The massive rise in the use of malware, means that it is now responsible for 51% of all the cyberattack incidents analyzed in the annual Verizon data breach report, which looked at almost 2,000 cyber breaches.
Sean Sullivan explained to Sputnik that the findings are indicative of the fact that any computer user is at risk.
"The most common victims are going to end up being people who use Windows computers, but it could really be anybody, as the spread of ransomware is via spam and drive-by downloads from websites that have been compromised, and that accounts for just about anybody who is exposed to computing."
"The way that it works is that, like other malware, it first gets a hold of your system, either through a vulnerability in software that you're running, or through you being tricked into running the attachment in the email.
"That then gets a foothold on the machine, and drops a bot basically that can be configured to do many different things, but that the current business model of the day is that it drops ransomware."
Mr. Sullivan says that the extent of the spread of ransomware could be even greater than the Verizon report suggests.
"We've seen the number of variants increase by far more than 50%. The amount by volume is one thing. I think we would look at Verizon's report and kind of agree with what they're seeing as far as far as the overall amount of malware being ransomware, but the number of ransomware variants is I think 300-400 times what it was a year ago.
"It's the business model of the day, and it is the easiest way to monetize existing the existing malware ecosystem," Mr. Sullivan told Sputnik.
The Verizon report analyzed how different sectors were affected by these kinds of cyberattacks, and found that healthcare sectors around the world are being particularly targeted.

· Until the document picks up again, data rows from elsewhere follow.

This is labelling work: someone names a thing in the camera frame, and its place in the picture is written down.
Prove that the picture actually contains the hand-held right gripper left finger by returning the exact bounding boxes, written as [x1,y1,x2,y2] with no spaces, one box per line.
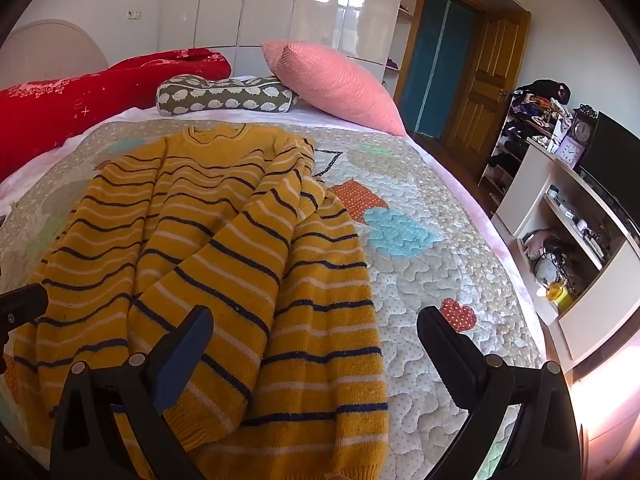
[49,305,216,480]

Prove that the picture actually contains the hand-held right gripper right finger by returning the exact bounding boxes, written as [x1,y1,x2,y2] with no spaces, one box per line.
[416,305,584,480]

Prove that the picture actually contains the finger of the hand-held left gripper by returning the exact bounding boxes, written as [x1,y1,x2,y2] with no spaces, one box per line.
[0,284,49,334]

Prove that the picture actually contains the yellow striped knit sweater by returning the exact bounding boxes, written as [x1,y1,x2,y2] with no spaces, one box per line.
[10,124,390,480]

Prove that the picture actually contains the quilted patchwork bedspread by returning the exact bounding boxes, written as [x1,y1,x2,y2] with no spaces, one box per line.
[0,120,547,480]

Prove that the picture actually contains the yellow cup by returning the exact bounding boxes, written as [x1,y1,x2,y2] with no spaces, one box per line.
[545,282,574,312]

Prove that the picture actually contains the white television cabinet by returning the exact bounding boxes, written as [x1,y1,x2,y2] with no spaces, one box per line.
[492,137,640,362]

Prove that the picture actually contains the red patterned blanket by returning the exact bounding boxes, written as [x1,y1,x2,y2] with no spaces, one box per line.
[0,48,232,181]

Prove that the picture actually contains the purple alarm clock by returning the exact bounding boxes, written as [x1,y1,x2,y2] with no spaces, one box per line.
[555,137,584,169]

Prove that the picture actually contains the cluttered shoe rack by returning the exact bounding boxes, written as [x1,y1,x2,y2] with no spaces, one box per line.
[479,79,572,211]

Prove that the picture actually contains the black television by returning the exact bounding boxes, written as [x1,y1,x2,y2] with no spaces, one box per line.
[579,111,640,222]

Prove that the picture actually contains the ornate dark table clock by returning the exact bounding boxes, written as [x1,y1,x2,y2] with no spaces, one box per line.
[567,104,599,145]

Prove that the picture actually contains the rounded white headboard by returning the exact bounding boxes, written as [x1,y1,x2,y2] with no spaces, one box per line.
[0,19,110,92]

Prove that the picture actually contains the wooden door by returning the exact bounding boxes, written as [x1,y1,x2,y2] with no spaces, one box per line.
[444,10,532,162]

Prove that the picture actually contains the white bed sheet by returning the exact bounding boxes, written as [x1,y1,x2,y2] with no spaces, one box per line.
[0,75,551,326]

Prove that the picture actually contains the sheep print bolster pillow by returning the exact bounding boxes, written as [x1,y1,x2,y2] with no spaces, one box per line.
[156,74,300,115]

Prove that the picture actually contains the pink pillow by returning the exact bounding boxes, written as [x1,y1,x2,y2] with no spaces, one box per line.
[261,40,407,137]

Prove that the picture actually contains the blue door curtain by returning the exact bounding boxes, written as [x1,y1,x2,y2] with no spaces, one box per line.
[399,0,484,139]

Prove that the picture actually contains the glossy white wardrobe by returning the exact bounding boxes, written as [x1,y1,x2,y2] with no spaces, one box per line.
[159,0,424,92]

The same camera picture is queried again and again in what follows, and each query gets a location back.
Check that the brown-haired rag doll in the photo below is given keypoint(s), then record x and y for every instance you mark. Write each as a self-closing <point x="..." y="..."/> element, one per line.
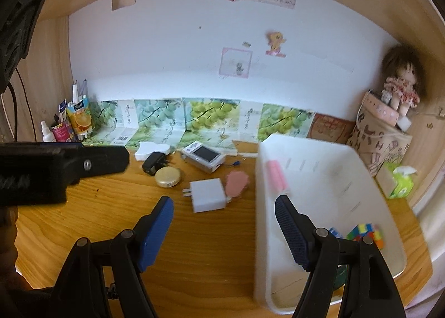
<point x="403" y="88"/>

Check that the small blue white item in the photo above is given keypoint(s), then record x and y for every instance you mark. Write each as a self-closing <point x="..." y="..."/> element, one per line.
<point x="335" y="233"/>

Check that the white plastic bin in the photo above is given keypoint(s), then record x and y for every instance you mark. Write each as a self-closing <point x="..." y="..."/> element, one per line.
<point x="330" y="179"/>

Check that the small grey plush toy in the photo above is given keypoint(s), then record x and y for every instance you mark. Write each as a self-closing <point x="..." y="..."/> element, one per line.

The findings echo concerns raised by the UK government, which has highlighted the NHS as being vulnerable to cyber exploitation.

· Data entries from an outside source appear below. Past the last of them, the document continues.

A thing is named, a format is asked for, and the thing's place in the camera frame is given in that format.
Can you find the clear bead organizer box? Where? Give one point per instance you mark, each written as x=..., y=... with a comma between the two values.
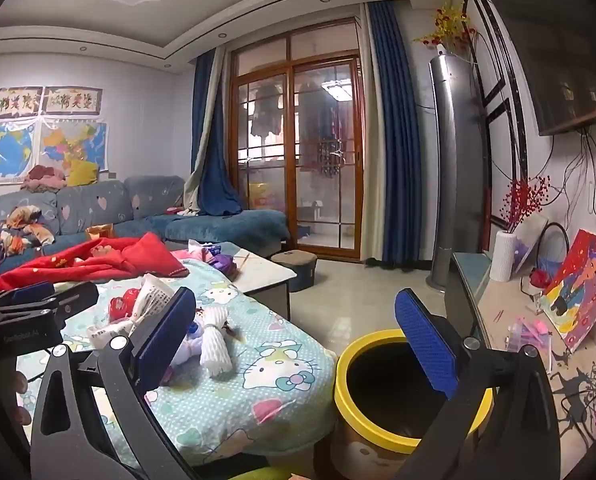
x=517, y=345

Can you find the white and purple plastic bag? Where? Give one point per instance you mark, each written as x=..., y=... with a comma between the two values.
x=188, y=347

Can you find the pink plastic tray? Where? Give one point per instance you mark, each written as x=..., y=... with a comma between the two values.
x=540, y=327

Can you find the blue curtain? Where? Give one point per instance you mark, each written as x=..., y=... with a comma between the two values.
x=397, y=160
x=220, y=185

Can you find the small purple canvas painting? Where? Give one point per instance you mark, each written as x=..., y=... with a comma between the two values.
x=527, y=245

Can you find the white marble coffee table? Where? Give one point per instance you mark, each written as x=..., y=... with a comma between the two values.
x=263, y=270

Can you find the white ribbed vase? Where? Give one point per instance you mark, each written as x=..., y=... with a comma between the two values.
x=502, y=257

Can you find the beige curtain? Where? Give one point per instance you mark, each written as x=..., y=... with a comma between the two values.
x=217, y=85
x=372, y=185

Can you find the yellow cushion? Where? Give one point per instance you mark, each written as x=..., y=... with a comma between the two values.
x=83, y=172

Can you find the colourful clothes pile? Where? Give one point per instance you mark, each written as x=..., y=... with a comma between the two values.
x=23, y=230

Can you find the small red cloth item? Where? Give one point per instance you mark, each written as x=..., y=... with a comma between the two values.
x=540, y=277

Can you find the world map poster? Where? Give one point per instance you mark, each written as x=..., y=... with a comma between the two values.
x=3, y=152

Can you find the blue sofa with heart print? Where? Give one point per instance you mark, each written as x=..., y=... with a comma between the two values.
x=93, y=205

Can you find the person's left hand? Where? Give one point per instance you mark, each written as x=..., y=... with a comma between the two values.
x=22, y=384

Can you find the yellow and red artificial flowers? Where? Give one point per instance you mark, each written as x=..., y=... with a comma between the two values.
x=447, y=25

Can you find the wall-mounted television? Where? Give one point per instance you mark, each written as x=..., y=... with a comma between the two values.
x=552, y=50

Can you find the purple cloth bundle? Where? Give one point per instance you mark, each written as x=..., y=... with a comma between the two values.
x=223, y=260

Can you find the yellow-rimmed trash bin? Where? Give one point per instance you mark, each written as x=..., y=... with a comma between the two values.
x=362, y=452

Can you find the printed-top television cabinet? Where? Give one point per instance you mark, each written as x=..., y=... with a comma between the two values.
x=502, y=320

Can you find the calligraphy wall poster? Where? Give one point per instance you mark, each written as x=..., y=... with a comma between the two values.
x=73, y=101
x=13, y=104

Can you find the grey tower air conditioner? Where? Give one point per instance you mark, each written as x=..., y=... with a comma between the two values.
x=455, y=170

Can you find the red and pink clothes pile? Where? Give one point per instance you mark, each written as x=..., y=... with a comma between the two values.
x=43, y=175

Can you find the country map poster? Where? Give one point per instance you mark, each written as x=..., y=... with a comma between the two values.
x=73, y=142

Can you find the cartoon cat printed blanket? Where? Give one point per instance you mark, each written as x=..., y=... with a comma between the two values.
x=258, y=400

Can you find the wooden sliding glass door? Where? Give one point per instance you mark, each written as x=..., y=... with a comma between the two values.
x=323, y=160

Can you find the red garment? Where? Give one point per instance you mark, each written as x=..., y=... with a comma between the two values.
x=128, y=260

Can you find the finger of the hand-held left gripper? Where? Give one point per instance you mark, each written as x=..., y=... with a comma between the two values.
x=25, y=294

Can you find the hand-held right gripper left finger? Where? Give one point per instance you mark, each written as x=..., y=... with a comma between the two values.
x=163, y=345

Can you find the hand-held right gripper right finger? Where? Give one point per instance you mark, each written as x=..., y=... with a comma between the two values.
x=427, y=347

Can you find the round blue stool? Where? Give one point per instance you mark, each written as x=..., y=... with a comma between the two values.
x=295, y=272

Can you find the large figure canvas painting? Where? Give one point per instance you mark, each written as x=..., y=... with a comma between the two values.
x=582, y=285

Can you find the red berry branches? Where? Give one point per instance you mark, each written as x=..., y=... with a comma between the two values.
x=522, y=200

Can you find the hanging dark garment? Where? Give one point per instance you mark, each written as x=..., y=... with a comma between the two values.
x=268, y=110

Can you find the gold box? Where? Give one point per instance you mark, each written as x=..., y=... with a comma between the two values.
x=100, y=232

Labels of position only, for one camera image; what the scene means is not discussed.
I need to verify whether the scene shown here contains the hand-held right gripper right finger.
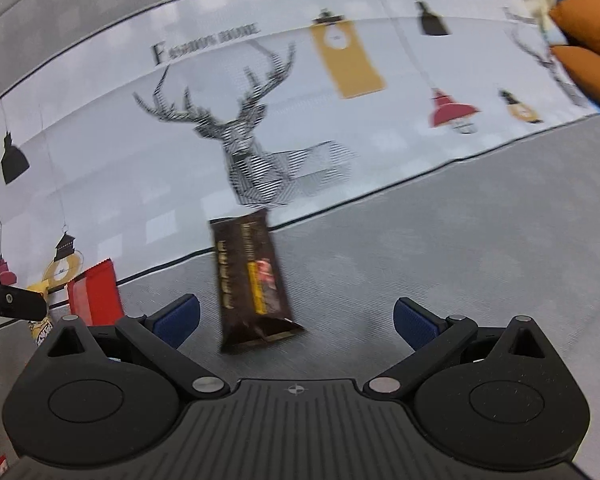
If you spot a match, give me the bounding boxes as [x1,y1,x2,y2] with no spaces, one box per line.
[362,297,568,401]

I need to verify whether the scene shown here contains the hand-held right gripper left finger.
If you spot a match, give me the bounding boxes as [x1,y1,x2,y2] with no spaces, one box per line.
[27,294,233,401]

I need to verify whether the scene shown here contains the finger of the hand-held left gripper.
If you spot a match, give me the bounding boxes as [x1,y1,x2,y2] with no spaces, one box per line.
[0,266,48,321]

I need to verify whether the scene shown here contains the yellow cartoon snack packet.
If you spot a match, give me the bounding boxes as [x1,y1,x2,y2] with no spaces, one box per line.
[29,315,57,348]

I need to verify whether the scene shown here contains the pink red small packet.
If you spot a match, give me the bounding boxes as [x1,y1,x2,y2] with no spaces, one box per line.
[67,258,125,326]

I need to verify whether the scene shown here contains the dark brown chocolate bar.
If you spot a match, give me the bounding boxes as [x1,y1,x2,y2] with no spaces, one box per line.
[209,210,306,356]

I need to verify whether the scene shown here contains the grey printed bed sheet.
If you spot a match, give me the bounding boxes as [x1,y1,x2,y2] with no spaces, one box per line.
[0,0,600,480]

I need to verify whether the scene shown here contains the orange cushion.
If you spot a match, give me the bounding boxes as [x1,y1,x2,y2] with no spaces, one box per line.
[550,45,600,123]
[550,0,600,68]

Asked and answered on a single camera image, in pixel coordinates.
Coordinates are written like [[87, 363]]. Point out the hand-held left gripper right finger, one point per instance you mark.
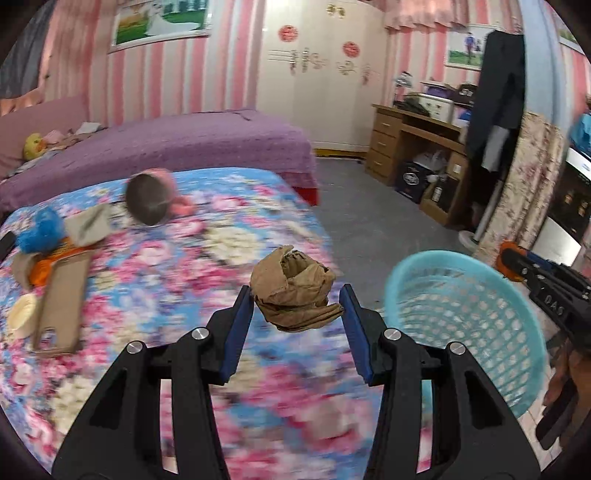
[[358, 332]]

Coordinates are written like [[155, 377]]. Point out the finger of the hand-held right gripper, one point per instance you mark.
[[542, 263], [519, 267]]

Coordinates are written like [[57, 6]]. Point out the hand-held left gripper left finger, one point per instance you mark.
[[236, 332]]

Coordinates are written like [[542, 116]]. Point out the brown paper ball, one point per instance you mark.
[[295, 290]]

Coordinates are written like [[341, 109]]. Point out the light blue plastic basket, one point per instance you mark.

In October 2016, the new UK National Cyber Security Center, warned that cyber-criminals are stealing patient's data from NHS Trusts and then issuing ransom demands to extort money from hospital.
It was revealed that at least 28 NHS Trusts across England fell victim to cyber-criminals attempting to blackmail them for money in 2016.

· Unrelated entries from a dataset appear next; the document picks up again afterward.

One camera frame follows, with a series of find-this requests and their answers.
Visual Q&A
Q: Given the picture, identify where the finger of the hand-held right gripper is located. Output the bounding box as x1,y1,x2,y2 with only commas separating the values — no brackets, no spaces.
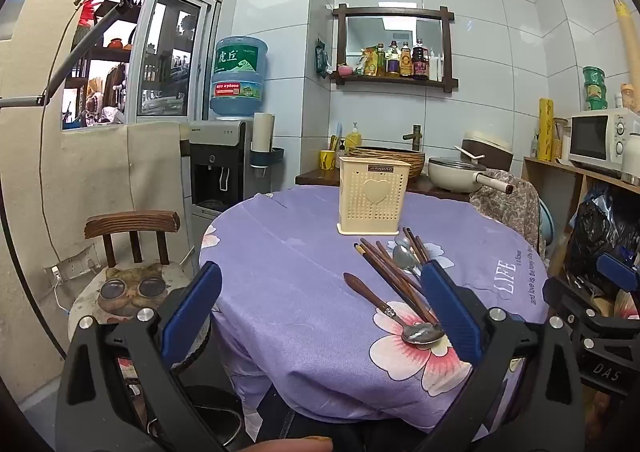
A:
595,252,640,294
542,276,640,398

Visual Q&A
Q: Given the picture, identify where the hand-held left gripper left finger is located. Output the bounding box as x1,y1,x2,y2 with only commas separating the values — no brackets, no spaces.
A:
55,261,226,452

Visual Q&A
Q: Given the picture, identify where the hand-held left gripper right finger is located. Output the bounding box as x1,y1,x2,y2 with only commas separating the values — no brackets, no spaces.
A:
419,259,586,452

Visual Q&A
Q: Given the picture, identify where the wooden-handled metal spoon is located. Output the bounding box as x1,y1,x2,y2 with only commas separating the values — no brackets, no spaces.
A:
343,272,446,345

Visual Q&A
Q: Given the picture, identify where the silver metal spoon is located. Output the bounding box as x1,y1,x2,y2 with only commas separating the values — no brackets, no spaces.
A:
392,237,426,283

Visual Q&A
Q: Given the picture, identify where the bundle of wooden chopsticks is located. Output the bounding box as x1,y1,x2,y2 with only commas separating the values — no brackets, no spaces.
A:
354,227,441,328

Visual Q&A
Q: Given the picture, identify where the cream perforated utensil holder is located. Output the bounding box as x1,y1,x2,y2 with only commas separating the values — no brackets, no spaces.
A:
336,156,412,236

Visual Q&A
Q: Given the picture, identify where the person's left hand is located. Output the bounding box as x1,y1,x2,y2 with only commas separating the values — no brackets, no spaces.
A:
252,436,335,452

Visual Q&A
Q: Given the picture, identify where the black plastic bag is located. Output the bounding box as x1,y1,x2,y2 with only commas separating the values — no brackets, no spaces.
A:
570,184,640,283

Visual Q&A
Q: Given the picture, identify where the blue plastic basin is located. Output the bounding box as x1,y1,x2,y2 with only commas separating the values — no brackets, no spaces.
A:
537,202,556,258

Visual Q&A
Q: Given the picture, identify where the black round stool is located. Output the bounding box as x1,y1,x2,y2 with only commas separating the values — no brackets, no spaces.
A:
182,383,247,452

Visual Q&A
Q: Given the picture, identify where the floral cloth covered chair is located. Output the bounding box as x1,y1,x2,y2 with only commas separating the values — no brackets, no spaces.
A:
469,169,542,253

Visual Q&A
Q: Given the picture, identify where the purple floral tablecloth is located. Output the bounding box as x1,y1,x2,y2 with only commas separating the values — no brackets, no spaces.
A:
199,184,551,435

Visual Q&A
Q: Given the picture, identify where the white kettle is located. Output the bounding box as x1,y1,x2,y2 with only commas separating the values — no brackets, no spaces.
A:
621,132,640,186

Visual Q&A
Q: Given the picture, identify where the wooden shelf unit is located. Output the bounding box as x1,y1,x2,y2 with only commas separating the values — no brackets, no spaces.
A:
521,156,640,313

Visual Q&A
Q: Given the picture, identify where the white power strip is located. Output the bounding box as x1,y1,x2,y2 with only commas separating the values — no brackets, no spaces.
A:
44,243,99,283

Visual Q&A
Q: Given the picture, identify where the white microwave oven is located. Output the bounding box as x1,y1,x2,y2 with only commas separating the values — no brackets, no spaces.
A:
569,108,640,181

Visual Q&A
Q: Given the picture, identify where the beige cloth cover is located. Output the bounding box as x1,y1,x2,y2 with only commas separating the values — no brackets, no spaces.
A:
125,121,195,278

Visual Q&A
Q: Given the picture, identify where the woven basket basin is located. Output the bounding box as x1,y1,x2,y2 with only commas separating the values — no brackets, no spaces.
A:
347,145,427,181

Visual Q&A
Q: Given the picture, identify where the yellow patterned roll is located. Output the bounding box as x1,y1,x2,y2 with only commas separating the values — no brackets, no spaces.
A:
537,98,555,163

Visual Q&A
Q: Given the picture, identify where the brown and cream rice cooker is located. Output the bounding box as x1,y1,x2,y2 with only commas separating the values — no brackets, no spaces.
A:
454,130,515,173

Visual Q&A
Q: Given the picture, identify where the grey water dispenser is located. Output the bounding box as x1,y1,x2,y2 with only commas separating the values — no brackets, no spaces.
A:
189,119,254,233

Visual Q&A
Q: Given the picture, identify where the brass faucet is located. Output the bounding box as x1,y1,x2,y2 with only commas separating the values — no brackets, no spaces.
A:
402,124,424,152

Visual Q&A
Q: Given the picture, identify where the stack of green cups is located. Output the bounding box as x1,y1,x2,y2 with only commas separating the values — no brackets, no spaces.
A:
582,65,609,112

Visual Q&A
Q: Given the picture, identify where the dark wooden counter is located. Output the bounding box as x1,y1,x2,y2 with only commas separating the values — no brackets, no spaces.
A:
295,167,473,204

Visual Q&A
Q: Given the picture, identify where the white paper roll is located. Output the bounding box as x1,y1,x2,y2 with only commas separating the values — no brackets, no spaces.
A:
250,112,276,154

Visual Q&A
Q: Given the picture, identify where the beige rolled mat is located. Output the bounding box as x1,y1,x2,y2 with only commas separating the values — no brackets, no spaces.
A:
612,0,640,114

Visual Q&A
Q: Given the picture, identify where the blue water bottle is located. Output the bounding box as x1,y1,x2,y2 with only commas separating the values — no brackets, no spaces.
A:
209,35,269,122

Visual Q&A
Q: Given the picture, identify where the row of condiment bottles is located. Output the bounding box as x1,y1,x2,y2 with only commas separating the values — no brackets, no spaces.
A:
354,38,446,82

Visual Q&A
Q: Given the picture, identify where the green hanging packet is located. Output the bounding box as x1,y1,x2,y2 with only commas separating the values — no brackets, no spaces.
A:
314,38,332,79

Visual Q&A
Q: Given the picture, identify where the red artificial flower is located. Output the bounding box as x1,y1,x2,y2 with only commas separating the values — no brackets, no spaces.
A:
77,0,103,28

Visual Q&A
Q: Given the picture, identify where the cream pot with handle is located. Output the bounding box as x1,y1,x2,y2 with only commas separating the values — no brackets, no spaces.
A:
427,156,515,196

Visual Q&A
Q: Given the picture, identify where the aluminium frame window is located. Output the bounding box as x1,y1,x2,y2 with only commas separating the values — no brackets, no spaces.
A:
61,0,224,132

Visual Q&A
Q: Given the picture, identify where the wooden wall shelf with mirror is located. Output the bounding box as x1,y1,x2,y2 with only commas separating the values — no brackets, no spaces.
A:
331,3,459,93

Sean Sullivan agreed that large organizations in the public sector are appealing to cybercriminals.
"Hospitals are suffering the brunt of it because it's easier to tell that they can pay more," Mr. Sullivan told Sputnik.
Mr Sullivan explained that what ever sector a computer user works in, simple preventative measures could help avert being the victim of ransomware.
"Ransomware attacks rely on the fact that you don't have back ups, so first and foremost, back up your documents."
"Make sure that your computer is patched and up to date… and be very skeptical of spam with zip attachments as this is by far the method that is used to spread this stuff," Mr. Sullivan said.